The most adversely affected region, according to Credit Suisse, was Latin America, where currency devaluations reinforced reduction in GDP to result in a 12.8% reduction in total wealth in US dollar terms.
“The pandemic eradicated the expected growth in North America and caused losses in every other region, except China and India. Among the major global economies, the United Kingdom has seen the biggest relative erosion of wealth,” the report said.
Change between Jan - June 2020. All figures in $ billion; unless stated otherwise. Data source: Credit Suisse Global Weath Report 2020.
That said, the total household wealth in India during this period, according to their estimates, rose 1.7 per cent to $246 billion.
“No firm evidence that the pandemic has systemically favored higher-wealth over lower-wealth groups or vice versa. Impacts on particular groups easier to see: the low-skilled, women, minorities, the young, and small businesses have all suffered, while those linked with the few industries that have thrived in the pandemic have benefited,” Credit Suisse said.
Household wealth in India, Credit Suisse notes, is dominated by property and other real assets, although financial assets have grown over time, and now account for 22 per cent of gross assets.
“With an adjustment for survey underreporting, average debt was $1,080 at the end of 2019, which is just 6 per cent of gross assets. Thus, although indebtedness is a severe problem for many poor people in India, overall household debt is relatively low,” the survey findings suggest.

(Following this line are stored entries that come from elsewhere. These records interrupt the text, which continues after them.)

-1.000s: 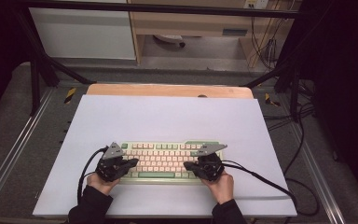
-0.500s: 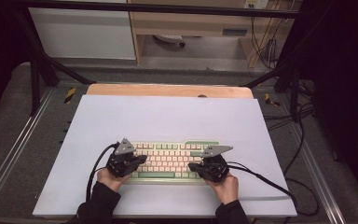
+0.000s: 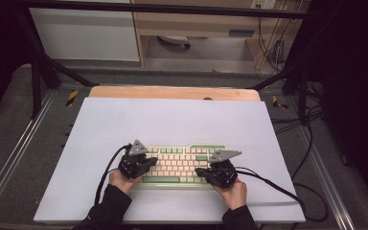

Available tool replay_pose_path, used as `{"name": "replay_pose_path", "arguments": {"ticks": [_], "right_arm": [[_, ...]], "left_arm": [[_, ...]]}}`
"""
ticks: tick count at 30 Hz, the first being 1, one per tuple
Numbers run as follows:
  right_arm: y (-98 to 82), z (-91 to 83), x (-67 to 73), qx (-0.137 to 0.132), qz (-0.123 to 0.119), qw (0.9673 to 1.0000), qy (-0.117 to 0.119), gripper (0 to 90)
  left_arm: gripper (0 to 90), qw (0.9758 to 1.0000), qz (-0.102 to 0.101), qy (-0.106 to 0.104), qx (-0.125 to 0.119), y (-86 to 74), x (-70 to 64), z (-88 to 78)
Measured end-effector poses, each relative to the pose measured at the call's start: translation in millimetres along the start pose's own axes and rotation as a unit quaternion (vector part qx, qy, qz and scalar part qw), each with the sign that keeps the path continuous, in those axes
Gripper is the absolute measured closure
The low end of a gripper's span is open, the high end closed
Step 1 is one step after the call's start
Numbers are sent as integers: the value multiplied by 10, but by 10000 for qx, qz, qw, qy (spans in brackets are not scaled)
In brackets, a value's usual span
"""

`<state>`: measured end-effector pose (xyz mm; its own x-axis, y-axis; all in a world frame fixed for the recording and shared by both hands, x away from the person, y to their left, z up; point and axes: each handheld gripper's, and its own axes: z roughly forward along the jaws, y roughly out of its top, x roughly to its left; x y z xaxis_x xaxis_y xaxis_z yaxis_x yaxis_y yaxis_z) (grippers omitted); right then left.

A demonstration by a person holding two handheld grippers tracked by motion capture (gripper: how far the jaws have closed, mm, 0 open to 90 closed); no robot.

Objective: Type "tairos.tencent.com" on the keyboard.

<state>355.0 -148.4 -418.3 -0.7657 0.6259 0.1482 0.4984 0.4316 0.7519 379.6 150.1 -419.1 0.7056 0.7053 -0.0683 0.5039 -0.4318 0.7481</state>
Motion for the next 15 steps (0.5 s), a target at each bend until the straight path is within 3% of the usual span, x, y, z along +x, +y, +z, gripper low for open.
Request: {"name": "replay_pose_path", "arguments": {"ticks": [15], "right_arm": [[0,1,0,-10,0,10000,-1,900]], "left_arm": [[895,10000,33,31,32,-15,-10,77]]}}
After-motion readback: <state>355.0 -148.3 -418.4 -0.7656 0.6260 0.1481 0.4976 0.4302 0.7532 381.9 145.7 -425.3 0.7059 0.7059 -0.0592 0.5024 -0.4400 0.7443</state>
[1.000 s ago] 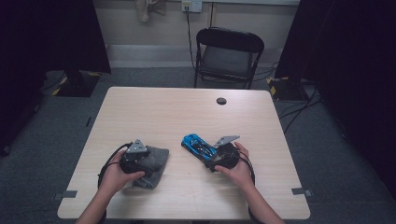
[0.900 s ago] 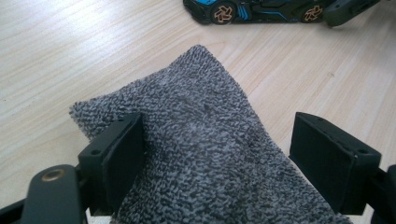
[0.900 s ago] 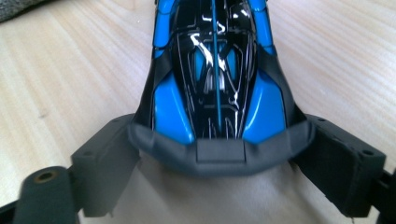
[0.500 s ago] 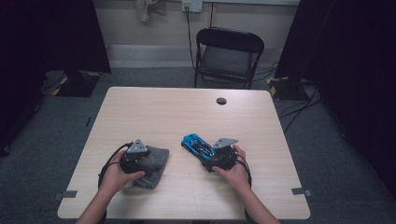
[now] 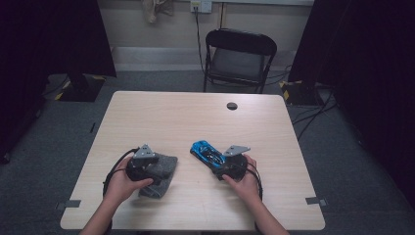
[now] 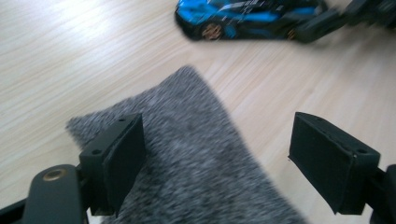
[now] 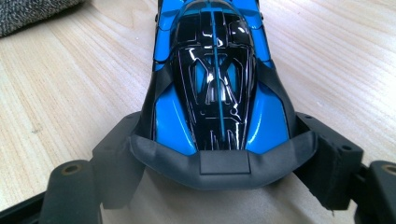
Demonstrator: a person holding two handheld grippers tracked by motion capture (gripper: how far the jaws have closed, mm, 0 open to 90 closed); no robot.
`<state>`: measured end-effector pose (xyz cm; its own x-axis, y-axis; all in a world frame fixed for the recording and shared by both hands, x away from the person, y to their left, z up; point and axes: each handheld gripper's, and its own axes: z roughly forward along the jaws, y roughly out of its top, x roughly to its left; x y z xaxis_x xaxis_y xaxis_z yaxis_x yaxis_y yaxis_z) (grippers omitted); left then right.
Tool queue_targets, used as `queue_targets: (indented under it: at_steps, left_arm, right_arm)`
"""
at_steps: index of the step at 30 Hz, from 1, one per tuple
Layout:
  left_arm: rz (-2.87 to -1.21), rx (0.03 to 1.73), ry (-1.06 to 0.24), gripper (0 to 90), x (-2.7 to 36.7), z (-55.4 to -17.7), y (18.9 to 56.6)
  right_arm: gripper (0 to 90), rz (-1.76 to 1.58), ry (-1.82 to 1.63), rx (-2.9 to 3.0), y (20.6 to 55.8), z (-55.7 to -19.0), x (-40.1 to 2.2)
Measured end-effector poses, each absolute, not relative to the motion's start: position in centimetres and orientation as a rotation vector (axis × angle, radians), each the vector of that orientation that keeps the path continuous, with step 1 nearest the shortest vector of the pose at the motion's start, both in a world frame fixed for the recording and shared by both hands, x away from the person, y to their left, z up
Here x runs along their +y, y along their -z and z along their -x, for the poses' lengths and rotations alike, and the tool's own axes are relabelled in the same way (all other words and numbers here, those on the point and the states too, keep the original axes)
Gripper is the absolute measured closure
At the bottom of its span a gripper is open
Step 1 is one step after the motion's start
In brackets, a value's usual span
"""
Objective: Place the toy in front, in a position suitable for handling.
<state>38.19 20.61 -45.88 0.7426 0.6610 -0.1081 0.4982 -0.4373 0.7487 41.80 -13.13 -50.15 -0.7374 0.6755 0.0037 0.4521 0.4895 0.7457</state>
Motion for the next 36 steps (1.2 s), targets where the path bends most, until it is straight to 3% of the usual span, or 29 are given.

According to Credit Suisse, India has 907,000 adults in the top 1 per cent of global wealth holders and estimates 4,600 adults having wealth over $50 million.
“Wealth inequality remains quite high in India. There is considerable poverty reflected in the fact that 73 per cent of the adult population had wealth below $10,000 at the end of 2019. At the other extreme, a small fraction of the population (2.3 per cent of adults) had a net worth over $100,000,” wrote Nannette Hechler-Fayd'herbe, chief investment officer for international wealth management and global head of economics & research at Credit Suisse in the co-authored report with Professor Anthony Shorrocks of University of Manchester.